▶ _Exercise description_
Which of the lines below include the word "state"? Pull each one out.

▶ _Data below_
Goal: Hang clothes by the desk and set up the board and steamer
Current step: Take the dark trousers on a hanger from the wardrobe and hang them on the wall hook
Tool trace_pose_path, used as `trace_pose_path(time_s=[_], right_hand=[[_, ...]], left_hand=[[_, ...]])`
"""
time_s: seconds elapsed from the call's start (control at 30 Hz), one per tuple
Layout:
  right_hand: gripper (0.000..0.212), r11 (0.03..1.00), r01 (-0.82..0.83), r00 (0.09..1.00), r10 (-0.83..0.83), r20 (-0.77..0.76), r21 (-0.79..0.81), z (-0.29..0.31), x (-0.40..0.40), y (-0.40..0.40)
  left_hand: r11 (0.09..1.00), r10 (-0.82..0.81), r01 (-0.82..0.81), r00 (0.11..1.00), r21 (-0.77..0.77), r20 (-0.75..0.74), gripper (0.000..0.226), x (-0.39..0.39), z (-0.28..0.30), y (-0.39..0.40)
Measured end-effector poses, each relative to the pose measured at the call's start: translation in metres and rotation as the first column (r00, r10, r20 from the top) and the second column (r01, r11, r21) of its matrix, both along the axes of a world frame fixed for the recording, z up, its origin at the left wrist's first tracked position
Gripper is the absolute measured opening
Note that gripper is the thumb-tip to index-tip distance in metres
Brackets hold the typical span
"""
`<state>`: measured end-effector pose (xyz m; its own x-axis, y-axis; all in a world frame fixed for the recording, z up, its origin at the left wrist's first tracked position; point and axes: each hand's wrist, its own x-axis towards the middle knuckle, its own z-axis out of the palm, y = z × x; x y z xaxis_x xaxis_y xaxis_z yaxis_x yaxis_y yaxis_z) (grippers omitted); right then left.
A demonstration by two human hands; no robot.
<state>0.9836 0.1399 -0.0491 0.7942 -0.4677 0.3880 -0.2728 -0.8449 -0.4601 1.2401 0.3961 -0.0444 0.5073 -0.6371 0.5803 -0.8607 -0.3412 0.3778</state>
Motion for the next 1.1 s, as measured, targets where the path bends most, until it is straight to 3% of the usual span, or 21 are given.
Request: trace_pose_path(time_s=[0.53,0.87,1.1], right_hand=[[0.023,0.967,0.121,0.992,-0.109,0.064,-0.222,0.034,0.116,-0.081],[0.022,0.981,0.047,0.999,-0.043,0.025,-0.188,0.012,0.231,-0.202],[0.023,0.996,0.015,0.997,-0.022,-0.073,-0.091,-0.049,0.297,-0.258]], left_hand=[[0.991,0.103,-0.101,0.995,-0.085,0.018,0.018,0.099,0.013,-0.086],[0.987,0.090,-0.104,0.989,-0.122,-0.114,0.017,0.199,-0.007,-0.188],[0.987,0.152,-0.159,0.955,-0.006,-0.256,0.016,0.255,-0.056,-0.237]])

▶ _Solution below_
`<state>`: measured end-effector pose (xyz m; its own x-axis, y-axis; all in a world frame fixed for the recording, z up, its origin at the left wrist's first tracked position; point and axes: each hand's wrist, its own x-axis towards the middle knuckle, its own z-axis out of the palm, y = z × x; x y z xaxis_x xaxis_y xaxis_z yaxis_x yaxis_y yaxis_z) (grippers omitted); right then left.
<state>0.9836 0.1399 -0.0491 0.7942 -0.4677 0.3880 -0.2728 -0.8449 -0.4601 1.2401 0.3961 -0.0444 0.5073 -0.6371 0.5803 -0.8607 -0.3412 0.3778</state>

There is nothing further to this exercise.